[Opening Dataset section section]

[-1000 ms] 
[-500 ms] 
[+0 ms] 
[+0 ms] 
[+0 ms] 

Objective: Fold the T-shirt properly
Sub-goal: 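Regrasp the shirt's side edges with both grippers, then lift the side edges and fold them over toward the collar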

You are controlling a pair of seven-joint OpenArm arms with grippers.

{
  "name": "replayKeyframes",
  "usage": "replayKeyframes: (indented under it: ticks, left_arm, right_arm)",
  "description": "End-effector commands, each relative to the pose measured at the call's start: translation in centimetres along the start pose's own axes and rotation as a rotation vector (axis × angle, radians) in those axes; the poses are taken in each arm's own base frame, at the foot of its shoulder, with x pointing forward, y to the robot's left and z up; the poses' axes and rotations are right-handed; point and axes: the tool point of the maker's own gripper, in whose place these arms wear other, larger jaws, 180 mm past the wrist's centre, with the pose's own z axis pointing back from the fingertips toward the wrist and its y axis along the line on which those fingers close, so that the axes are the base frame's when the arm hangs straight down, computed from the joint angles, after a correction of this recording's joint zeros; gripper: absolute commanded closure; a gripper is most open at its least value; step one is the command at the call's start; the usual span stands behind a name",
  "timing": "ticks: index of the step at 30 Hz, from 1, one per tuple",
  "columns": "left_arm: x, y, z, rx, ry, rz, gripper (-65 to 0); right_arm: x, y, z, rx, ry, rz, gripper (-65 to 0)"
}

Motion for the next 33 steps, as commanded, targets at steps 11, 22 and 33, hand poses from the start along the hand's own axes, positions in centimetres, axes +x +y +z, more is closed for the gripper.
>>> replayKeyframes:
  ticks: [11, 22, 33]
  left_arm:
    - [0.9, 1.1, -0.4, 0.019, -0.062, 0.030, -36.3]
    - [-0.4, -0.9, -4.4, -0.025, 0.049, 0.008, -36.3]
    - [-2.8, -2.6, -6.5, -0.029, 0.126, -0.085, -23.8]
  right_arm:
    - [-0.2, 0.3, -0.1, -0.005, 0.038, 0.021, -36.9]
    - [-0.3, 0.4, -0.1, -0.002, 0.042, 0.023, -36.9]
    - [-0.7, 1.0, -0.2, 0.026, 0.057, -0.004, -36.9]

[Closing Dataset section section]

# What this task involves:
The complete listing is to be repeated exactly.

# Finished exercise:
[-1000 ms] 
[-500 ms] 
[+0 ms] 
[+0 ms] 
[+0 ms] 

Objective: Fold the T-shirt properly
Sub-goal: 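Regrasp the shirt's side edges with both grippers, then lift the side edges and fold them over toward the collar
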
You are controlling a pair of seven-joint OpenArm arms with grippers.

{
  "name": "replayKeyframes",
  "usage": "replayKeyframes: (indented under it: ticks, left_arm, right_arm)",
  "description": "End-effector commands, each relative to the pose measured at the call's start: translation in centimetres along the start pose's own axes and rotation as a rotation vector (axis × angle, radians) in those axes; the poses are taken in each arm's own base frame, at the foot of its shoulder, with x pointing forward, y to the robot's left and z up; the poses' axes and rotations are right-handed; point and axes: the tool point of the maker's own gripper, in whose place these arms wear other, larger jaws, 180 mm past the wrist's centre, with the pose's own z axis pointing back from the fingertips toward the wrist and its y axis along the line on which those fingers close, so that the axes are the base frame's when the arm hangs straight down, computed from the joint angles, after a correction of this recording's joint zeros; gripper: absolute commanded closure; a gripper is most open at its least value; step one is the command at the call's start; the usual span stands behind a name",
  "timing": "ticks: index of the step at 30 Hz, from 1, one per tuple",
  "columns": "left_arm: x, y, z, rx, ry, rz, gripper (-65 to 0); right_arm: x, y, z, rx, ry, rz, gripper (-65 to 0)"
}

Motion for the next 33 steps, as commanded, targets at steps 11, 22 and 33, hand poses from the start along the hand's own axes, positions in centimetres, axes +x +y +z, more is closed for the gripper.
>>> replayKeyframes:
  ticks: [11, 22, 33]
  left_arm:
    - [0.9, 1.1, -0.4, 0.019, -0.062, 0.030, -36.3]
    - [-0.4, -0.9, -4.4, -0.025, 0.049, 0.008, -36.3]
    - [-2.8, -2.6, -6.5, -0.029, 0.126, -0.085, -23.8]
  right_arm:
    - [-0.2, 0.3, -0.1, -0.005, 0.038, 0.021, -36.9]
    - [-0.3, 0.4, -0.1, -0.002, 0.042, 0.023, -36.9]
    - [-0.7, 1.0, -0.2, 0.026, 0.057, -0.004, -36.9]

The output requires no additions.